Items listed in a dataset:
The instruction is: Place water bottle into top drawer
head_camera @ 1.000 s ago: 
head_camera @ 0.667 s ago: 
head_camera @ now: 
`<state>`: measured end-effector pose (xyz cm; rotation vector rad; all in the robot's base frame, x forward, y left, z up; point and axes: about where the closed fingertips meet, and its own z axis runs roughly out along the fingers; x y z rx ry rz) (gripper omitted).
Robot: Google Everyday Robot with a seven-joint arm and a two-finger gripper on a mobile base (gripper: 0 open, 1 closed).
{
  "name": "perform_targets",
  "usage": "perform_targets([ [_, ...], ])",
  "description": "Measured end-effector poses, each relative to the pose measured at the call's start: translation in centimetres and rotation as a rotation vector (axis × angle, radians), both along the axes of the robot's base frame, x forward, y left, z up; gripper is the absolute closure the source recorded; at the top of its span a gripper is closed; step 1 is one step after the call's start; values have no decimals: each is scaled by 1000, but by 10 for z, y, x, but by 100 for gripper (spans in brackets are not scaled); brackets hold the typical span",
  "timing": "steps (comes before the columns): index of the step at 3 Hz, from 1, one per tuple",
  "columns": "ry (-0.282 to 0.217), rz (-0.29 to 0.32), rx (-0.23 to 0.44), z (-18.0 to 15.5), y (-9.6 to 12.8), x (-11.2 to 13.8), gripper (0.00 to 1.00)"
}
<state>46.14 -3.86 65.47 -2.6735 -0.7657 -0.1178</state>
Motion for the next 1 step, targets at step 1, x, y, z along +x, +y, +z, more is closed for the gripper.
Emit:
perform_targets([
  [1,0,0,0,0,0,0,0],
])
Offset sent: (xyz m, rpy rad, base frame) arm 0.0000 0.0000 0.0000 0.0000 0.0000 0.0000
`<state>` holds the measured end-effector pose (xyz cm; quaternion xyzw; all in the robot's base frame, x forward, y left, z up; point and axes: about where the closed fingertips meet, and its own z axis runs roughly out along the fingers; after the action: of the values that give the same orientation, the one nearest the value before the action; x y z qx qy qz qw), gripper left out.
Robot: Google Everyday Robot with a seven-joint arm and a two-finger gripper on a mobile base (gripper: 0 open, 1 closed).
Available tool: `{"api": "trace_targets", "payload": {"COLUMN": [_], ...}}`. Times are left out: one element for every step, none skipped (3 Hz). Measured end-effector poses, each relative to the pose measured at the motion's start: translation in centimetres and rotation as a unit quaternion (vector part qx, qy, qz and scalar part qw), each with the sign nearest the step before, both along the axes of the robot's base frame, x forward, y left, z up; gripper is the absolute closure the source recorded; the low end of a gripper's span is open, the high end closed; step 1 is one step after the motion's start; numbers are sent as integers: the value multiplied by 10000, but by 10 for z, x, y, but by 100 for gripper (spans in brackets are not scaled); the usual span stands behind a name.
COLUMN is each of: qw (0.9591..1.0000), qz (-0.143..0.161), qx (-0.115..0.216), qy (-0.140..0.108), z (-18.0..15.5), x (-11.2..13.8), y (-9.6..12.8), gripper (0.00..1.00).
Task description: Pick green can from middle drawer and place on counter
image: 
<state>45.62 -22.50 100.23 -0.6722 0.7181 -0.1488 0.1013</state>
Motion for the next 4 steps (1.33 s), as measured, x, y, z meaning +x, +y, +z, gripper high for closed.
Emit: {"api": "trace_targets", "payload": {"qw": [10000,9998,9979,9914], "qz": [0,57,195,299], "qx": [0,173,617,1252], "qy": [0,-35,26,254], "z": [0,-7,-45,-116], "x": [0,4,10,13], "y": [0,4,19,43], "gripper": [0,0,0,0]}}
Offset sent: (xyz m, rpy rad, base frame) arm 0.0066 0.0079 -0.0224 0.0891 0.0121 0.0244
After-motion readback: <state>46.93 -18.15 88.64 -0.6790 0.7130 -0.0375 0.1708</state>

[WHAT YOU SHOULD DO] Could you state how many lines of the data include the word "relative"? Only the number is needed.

[EXERCISE OUTPUT] 2